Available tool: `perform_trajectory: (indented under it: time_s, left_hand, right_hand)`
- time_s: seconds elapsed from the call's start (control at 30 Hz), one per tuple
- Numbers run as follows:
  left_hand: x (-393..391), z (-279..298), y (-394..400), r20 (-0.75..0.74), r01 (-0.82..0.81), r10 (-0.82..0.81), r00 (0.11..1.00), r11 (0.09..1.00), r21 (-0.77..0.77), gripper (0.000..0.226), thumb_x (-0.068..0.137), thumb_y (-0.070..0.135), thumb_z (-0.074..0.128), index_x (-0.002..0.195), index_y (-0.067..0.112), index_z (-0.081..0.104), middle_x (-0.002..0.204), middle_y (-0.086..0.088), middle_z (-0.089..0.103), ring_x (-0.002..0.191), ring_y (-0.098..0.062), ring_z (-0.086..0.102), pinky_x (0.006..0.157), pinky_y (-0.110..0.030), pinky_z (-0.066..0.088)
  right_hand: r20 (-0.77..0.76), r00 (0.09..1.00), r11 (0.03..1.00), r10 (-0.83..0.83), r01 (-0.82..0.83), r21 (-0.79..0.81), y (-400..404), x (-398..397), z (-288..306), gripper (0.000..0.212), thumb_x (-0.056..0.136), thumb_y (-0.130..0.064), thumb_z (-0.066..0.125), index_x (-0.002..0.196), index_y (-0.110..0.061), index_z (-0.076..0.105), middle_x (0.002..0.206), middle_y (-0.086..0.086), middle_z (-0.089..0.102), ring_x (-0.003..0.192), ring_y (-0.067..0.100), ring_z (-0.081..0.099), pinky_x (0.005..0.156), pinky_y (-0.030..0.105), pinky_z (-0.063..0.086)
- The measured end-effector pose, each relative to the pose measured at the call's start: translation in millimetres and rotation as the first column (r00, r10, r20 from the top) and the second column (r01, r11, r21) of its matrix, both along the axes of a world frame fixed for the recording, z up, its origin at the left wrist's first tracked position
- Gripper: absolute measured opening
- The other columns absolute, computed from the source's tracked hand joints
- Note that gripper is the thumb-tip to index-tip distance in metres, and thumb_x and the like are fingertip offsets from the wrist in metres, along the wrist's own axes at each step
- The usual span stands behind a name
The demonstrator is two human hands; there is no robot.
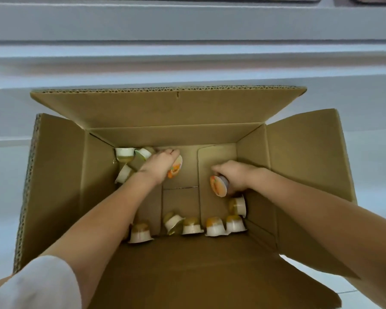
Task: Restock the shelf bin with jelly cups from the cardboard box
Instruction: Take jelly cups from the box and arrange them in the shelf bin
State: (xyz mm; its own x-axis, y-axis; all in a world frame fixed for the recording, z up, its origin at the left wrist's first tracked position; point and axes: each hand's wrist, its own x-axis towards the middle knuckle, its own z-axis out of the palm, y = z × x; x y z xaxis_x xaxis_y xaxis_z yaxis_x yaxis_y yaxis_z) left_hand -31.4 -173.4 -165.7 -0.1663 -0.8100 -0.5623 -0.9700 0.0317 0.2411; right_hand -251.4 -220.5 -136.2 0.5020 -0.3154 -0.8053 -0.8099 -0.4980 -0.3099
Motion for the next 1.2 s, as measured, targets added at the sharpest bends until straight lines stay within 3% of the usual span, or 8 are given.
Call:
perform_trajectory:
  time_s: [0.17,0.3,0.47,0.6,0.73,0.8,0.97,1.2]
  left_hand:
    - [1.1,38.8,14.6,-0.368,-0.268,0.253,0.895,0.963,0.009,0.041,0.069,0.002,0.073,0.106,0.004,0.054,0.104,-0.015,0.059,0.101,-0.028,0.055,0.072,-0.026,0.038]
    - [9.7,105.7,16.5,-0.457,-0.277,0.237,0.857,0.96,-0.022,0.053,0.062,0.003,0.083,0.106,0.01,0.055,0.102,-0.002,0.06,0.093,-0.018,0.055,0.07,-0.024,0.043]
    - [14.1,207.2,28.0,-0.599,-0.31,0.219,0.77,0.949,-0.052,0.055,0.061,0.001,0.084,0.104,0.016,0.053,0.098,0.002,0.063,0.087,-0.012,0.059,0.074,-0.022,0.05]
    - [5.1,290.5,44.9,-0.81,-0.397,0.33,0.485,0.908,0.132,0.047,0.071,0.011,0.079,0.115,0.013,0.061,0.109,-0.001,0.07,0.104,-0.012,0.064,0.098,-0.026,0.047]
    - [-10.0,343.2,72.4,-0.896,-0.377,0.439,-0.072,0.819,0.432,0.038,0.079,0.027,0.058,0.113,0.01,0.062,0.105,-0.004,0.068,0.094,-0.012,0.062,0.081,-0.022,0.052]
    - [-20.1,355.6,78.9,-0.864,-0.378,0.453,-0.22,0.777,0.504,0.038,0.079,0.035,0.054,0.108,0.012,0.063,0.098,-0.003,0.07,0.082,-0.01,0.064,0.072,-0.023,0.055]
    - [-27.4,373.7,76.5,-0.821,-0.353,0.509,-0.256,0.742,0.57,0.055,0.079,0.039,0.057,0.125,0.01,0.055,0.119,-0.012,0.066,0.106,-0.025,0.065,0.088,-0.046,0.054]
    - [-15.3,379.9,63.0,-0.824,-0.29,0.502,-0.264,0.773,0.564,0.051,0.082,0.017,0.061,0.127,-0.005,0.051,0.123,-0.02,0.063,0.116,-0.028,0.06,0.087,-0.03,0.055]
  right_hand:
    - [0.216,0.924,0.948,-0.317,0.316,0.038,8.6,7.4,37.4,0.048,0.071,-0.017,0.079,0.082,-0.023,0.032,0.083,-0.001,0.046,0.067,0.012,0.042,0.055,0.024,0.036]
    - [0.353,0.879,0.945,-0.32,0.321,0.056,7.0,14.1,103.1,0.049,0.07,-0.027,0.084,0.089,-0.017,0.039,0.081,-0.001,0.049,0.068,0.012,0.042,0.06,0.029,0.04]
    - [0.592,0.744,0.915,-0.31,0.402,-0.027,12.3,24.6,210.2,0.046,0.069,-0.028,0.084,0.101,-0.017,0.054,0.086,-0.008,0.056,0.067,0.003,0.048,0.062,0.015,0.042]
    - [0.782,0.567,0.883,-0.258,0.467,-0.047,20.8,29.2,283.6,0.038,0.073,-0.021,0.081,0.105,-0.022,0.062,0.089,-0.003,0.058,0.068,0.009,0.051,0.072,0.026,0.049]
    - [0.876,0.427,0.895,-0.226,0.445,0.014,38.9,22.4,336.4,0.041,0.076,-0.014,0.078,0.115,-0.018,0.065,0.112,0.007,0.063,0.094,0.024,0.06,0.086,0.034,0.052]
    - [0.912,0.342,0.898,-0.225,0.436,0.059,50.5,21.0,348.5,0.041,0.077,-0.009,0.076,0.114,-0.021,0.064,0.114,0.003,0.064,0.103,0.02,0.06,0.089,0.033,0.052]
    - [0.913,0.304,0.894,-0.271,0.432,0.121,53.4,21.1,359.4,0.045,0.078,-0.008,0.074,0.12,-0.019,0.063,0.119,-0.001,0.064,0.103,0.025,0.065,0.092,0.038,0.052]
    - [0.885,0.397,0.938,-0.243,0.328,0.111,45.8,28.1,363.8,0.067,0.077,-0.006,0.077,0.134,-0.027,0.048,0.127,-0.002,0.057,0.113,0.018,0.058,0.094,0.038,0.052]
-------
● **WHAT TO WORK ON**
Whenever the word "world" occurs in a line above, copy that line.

● **SOLVED EXERCISE**
- The measured end-effector pose, each relative to the pose measured at the call's start: translation in millimetres and rotation as the first column (r00, r10, r20 from the top) and the second column (r01, r11, r21) of its matrix, both along the axes of a world frame fixed for the recording, z up, its origin at the left wrist's first tracked position
State: (xyz mm; its own x-axis, y-axis; all in a world frame fixed for the recording, z up, its origin at the left wrist's first tracked position; point and axes: each hand's wrist, its own x-axis towards the middle knuckle, its own z-axis out of the palm, y = z × x; x y z xaxis_x xaxis_y xaxis_z yaxis_x yaxis_y yaxis_z) left_hand -31.4 -173.4 -165.7 -0.1663 -0.8100 -0.5623 -0.9700 0.0317 0.2411; right_hand -251.4 -220.5 -136.2 0.5020 -0.3154 -0.8053 -0.8099 -0.4980 -0.3099

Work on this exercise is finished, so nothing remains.